SHA confirms overcapacity issues being seen right now
At the Regina media event, Andrew Will, CEO of Saskatchewan Health Authority, confirmed the SHA “definitely see surges in patient need over time, and currently are seeing higher than normal volumes of patients accessing services in our acute care facilities. Certainly, we’ve done many things to address those challenges, including opening additional beds, providing additional staffing support during times when we are busy, and also working very hard on placing what we would describe as alternate level of care patients in other care settings when appropriate to do that.”
Regarding acute care capacity, Will wasn’t able to provide precise numbers but did say “we’re definitely over full capacity, currently.
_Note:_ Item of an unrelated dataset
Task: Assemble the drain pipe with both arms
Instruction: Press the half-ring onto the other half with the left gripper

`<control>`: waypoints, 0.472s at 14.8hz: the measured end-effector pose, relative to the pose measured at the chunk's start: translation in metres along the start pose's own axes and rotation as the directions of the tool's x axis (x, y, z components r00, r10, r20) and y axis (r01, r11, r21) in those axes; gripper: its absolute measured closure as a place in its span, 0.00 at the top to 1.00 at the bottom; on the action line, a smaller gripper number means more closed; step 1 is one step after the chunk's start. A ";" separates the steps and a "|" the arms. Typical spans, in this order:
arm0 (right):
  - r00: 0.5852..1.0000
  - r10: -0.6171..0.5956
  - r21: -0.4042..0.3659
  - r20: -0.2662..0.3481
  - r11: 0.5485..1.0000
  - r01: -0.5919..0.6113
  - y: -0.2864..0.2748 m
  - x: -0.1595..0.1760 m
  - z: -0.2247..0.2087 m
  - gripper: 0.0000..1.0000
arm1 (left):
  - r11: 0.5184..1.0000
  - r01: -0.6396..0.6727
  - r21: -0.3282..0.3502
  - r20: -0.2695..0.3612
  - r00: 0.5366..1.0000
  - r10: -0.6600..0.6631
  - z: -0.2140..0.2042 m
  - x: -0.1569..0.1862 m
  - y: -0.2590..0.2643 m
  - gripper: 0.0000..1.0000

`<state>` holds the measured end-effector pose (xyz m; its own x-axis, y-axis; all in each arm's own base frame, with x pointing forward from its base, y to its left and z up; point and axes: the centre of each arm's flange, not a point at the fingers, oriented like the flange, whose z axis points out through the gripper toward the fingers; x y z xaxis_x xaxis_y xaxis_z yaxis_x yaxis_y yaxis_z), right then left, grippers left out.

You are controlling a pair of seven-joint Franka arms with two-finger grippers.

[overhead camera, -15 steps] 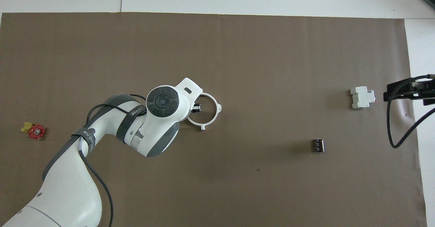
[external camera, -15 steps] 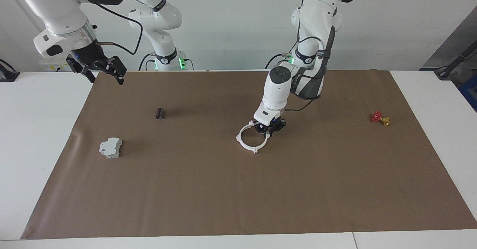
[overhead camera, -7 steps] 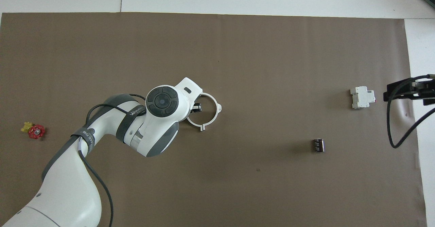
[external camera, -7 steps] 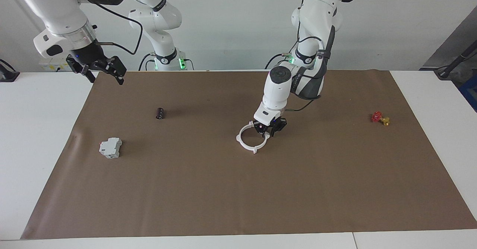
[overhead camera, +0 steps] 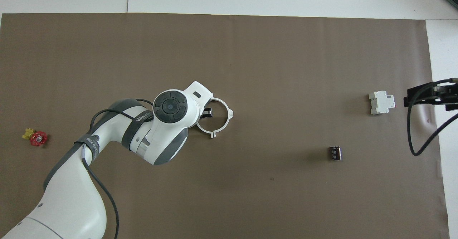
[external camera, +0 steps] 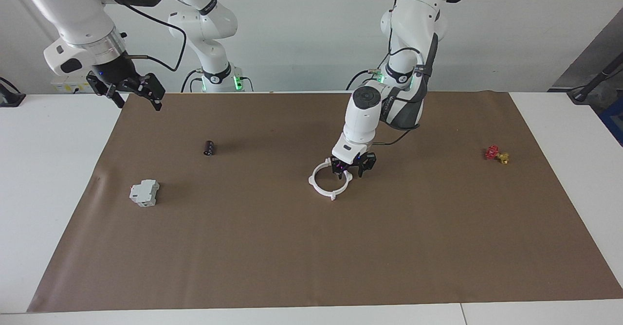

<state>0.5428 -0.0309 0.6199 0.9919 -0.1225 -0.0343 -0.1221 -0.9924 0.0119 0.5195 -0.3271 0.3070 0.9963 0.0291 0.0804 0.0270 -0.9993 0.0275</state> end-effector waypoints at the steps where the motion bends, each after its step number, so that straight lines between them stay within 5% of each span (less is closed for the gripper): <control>1: 1.000 0.000 0.000 0.000 1.000 0.000 0.000 0.000 0.000 1.00 | 1.000 0.000 0.000 0.000 1.000 0.000 0.000 0.000 0.000 0.72; 7: 1.000 0.000 0.000 0.000 1.000 0.000 0.000 0.000 0.000 1.00 | 1.000 0.003 0.000 -0.003 1.000 -0.003 -0.001 0.001 -0.001 0.79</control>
<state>0.5428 -0.0309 0.6199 0.9919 -0.1225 -0.0343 -0.1221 -0.9924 0.0119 0.5206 -0.3257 0.3083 0.9960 0.0321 0.0829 0.0299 -0.9992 0.0279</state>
This week is a little better than last week was.”
As for what was behind the current pressures, Will said there is “certainly lots of reasons that bringing patients to our facilities. Currently respiratory illnesses are on the rise. We are seeing increases admissions due to COVID(-19) and other respiratory illnesses.”
When Premier Moe was asked about the concerns raised about hospital overcapacity, he pointed to the province’s commitments to address the issue by building additional hospital and urgent care space and also pointed to their commitment to increasing ER capacity from 79 to 120 beds.
“So part of that is finding physical space in the hospitals and adding physical space. The larger part of it is hiring people, and that’s why you’ve seen the government come forward with a four point Health Human Resource plan, one of the most ambitious human resource efforts in Canada, and then most certainly we're committed to doing just that. So we are going to see times when our healthcare capacity most certainly is finding its upper limit; that’s why were increasing these numbers today in the weeks ahead, and ultimately increasing them even more as we build additional facilities — for example, right now, Prince Albert, Weyburn are in early construction stages.”
As for whether the human resources in those health care facilities can keep up, Moe acknowledged it was “the Canadian challenge, and I would say it goes beyond the challenge in our nation of Canada.”
He said it was an issue talked about repeatedly at premier’s meetings, and will be the topic at a future meeting which will focus on provincial health human resource plans across Canada
As for Saskatchewan, “we have an ambitious Health and Human Resource plan, one that we discussed many times publicly, and we’re going to continue implementing it to attract people, to train people, ultimately to retain and incentivize them to be in areas where we need them to be offering services to the general public of thr province.”
SHA CEO Will said he was “very excited about the support we received through the Health and Human Resources Action Plan."
"We’ve been working very hard to hire all the graduates that we train here in Saskatchewan, and we basically told all of those graduates for hard-recruit areas ‘you’re hired, we have a job for you.’ We’ve seen significant improvements in recruitment of staff into hard to recruit areas throughout the province. This is certainly helping us ensure we’re able to provide the services patients need each and every day.”